*WHAT IS NEEDED*.
All the entries that follow must be written out again exactly.

*EXTRACTED RECORDS*.
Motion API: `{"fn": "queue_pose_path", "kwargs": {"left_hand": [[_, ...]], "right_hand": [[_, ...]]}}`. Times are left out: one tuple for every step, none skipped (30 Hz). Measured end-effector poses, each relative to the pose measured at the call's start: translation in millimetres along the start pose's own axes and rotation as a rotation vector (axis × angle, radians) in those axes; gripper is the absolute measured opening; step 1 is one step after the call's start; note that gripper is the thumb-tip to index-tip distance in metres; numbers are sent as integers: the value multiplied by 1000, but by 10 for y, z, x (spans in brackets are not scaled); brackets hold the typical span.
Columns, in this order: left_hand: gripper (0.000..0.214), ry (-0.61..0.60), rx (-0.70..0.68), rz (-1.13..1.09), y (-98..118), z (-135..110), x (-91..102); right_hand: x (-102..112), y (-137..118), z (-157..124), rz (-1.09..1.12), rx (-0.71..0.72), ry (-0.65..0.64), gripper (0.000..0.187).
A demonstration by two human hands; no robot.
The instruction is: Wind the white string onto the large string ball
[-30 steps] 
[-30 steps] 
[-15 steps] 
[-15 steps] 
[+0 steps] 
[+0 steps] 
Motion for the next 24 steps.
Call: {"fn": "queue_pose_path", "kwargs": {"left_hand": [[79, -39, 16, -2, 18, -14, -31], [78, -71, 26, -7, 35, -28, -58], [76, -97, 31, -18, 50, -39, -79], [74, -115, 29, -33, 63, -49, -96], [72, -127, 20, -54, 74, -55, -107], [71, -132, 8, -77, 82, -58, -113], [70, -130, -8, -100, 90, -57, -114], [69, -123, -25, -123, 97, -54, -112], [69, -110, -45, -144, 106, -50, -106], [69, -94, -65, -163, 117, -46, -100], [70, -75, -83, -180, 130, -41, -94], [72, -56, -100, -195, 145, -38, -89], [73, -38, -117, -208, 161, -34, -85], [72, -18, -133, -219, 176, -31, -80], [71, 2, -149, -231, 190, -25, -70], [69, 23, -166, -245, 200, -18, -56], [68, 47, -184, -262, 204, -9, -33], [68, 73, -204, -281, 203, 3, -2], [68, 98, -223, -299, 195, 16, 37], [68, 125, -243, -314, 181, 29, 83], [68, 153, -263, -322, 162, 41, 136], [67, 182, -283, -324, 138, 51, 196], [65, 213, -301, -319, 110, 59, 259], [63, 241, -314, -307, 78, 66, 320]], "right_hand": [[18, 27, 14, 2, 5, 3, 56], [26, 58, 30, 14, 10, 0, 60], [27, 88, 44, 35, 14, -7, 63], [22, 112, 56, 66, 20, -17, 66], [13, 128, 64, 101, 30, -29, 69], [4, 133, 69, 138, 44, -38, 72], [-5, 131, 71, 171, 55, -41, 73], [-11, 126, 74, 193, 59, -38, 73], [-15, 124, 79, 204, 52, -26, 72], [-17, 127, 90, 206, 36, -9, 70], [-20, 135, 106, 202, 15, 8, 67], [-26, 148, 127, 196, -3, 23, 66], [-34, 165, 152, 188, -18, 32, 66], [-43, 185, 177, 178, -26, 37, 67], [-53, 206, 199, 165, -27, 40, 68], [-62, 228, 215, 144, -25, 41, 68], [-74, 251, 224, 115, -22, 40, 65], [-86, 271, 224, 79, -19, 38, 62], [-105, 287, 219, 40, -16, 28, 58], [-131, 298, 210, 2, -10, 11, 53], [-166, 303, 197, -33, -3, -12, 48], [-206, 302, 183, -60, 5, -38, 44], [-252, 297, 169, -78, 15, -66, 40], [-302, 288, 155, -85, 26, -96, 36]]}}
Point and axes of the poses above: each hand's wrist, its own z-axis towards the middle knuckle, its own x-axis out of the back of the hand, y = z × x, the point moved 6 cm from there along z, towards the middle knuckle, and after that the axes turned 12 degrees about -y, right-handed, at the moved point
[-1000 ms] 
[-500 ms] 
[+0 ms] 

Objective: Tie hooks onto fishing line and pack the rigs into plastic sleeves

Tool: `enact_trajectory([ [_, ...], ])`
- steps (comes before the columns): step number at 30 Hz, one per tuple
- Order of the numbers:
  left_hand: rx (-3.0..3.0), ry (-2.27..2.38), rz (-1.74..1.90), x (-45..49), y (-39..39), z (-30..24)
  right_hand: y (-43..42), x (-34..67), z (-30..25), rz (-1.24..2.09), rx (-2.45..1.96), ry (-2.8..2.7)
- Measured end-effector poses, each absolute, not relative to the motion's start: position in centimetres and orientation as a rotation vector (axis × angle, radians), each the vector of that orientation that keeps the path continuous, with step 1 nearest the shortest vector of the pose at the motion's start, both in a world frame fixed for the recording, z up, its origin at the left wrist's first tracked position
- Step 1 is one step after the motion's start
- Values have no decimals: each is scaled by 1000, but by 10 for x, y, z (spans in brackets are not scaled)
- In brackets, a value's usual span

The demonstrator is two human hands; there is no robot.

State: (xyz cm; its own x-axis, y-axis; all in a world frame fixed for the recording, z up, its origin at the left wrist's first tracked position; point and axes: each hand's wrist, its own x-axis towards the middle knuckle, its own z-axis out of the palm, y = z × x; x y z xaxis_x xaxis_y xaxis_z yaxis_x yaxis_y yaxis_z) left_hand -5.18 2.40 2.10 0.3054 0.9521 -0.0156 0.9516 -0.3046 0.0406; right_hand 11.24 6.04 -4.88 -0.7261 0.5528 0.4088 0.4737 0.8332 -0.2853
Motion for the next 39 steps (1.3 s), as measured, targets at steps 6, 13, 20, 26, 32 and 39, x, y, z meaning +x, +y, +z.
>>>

*THE COMPLETED TASK*.
Motion API: `{"fn": "queue_pose_path", "kwargs": {"left_hand": [[_, ...]], "right_hand": [[_, ...]]}}`. Times are left out: one tuple for every step, none skipped (30 Hz). Measured end-effector poses, each relative to the pose measured at the call's start: translation in millimetres along the start pose's own axes and rotation as a rotation vector (axis × angle, radians) in those axes; gripper is the absolute measured opening; step 1 is one step after the call's start; note that gripper is the thumb-tip to index-tip distance in metres; numbers are sent as integers: the value multiplied by 1000, but by 10 for y, z, x (spans in brackets are not scaled); brackets hold the typical span.
Columns, in this order: left_hand: gripper (0.000..0.214), ry (-0.61..0.60), rx (-0.70..0.68), rz (-1.13..1.09), y (-98..118), z (-135..110), x (-91..102); right_hand: x (-102..112), y (-137..118), z (-157..124), rz (-1.09..1.12), rx (-0.71..0.72), ry (-0.65..0.64), gripper (0.000..0.187).
A demonstration by two human hands; no robot.
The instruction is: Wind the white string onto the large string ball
[-30 steps] 
[-30 steps] 
[-15 steps] 
[-15 steps] 
[+0 steps] 
[+0 steps] 
Motion for the next 24 steps.
Call: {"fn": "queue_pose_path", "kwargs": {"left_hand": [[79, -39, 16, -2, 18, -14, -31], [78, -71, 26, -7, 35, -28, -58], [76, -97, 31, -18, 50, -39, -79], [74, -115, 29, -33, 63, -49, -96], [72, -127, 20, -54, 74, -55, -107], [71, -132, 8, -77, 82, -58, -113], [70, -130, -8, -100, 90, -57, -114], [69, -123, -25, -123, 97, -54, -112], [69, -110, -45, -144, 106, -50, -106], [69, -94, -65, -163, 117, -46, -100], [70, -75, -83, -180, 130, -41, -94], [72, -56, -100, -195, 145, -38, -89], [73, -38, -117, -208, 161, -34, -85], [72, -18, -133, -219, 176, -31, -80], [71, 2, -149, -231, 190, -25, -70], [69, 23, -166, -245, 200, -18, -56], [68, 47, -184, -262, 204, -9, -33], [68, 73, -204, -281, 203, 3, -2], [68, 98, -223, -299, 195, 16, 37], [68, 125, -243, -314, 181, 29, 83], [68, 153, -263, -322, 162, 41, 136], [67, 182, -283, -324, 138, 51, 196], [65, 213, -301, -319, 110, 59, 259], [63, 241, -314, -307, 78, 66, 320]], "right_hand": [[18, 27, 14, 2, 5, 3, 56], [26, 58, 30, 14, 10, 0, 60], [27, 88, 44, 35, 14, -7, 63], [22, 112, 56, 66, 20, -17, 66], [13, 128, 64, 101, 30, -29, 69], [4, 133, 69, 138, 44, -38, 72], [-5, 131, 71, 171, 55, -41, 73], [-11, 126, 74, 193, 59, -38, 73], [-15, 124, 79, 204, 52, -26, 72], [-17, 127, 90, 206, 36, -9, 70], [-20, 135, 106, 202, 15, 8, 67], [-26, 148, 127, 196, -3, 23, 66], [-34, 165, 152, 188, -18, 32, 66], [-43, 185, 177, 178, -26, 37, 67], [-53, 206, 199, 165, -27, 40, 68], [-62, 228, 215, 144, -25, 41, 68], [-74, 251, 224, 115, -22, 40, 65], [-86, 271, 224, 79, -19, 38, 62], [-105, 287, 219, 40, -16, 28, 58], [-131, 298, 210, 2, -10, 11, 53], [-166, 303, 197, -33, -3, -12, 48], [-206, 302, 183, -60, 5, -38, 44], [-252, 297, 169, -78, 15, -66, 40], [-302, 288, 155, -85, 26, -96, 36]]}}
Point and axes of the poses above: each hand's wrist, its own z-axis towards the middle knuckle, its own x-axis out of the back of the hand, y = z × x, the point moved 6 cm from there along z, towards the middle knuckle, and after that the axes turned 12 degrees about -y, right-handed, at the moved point
[-1000 ms] 
[-500 ms] 
[+0 ms] 

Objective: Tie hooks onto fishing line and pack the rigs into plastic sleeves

Tool: `enact_trajectory([ [_, ...], ])`
- steps (comes before the columns): step number at 30 Hz, one per tuple
- Order of the numbers:
  left_hand: rx (-3.0..3.0), ry (-2.27..2.38), rz (-1.74..1.90), x (-45..49), y (-39..39), z (-30..24)
  right_hand: y (-43..42), x (-34..67), z (-30..25), rz (-1.24..2.09), rx (-2.45..1.96), ry (-2.8..2.7)
- Measured end-effector poses, each absolute, not relative to the motion's start: position in centimetres and orientation as a rotation vector (axis × angle, radians), each the vector of that orientation that keeps the path continuous, with step 1 nearest the shortest vector of the pose at the motion's start, both in a world frame fixed for the recording, z up, its origin at the left wrist's first tracked position
- Step 1 is one step after the motion's start
- Values have no decimals: each is scaled by 1000, but by 10 for x, y, z (spans in brackets are not scaled)
- In brackets, a value's usual span

The demonstrator is two human hands; there is no robot.

State: (xyz cm; its own x-axis, y-axis; all in a world frame fixed for the recording, z up, its origin at the left wrist's first tracked position; point and axes: each hand's wrist, its own x-axis towards the middle knuckle, its own z-axis out of the palm, y = z × x; x y z xaxis_x xaxis_y xaxis_z yaxis_x yaxis_y yaxis_z) left_hand -5.18 2.40 2.10 0.3054 0.9521 -0.0156 0.9516 -0.3046 0.0406; right_hand 11.24 6.04 -4.88 -0.7261 0.5528 0.4088 0.4737 0.8332 -0.2853
Motion for the next 39 steps (1.3 s), as measured, targets at steps 6, 13, 20, 26, 32 and 39, x, y, z meaning +x, +y, +z.
>>>

That's the full output for the exercise.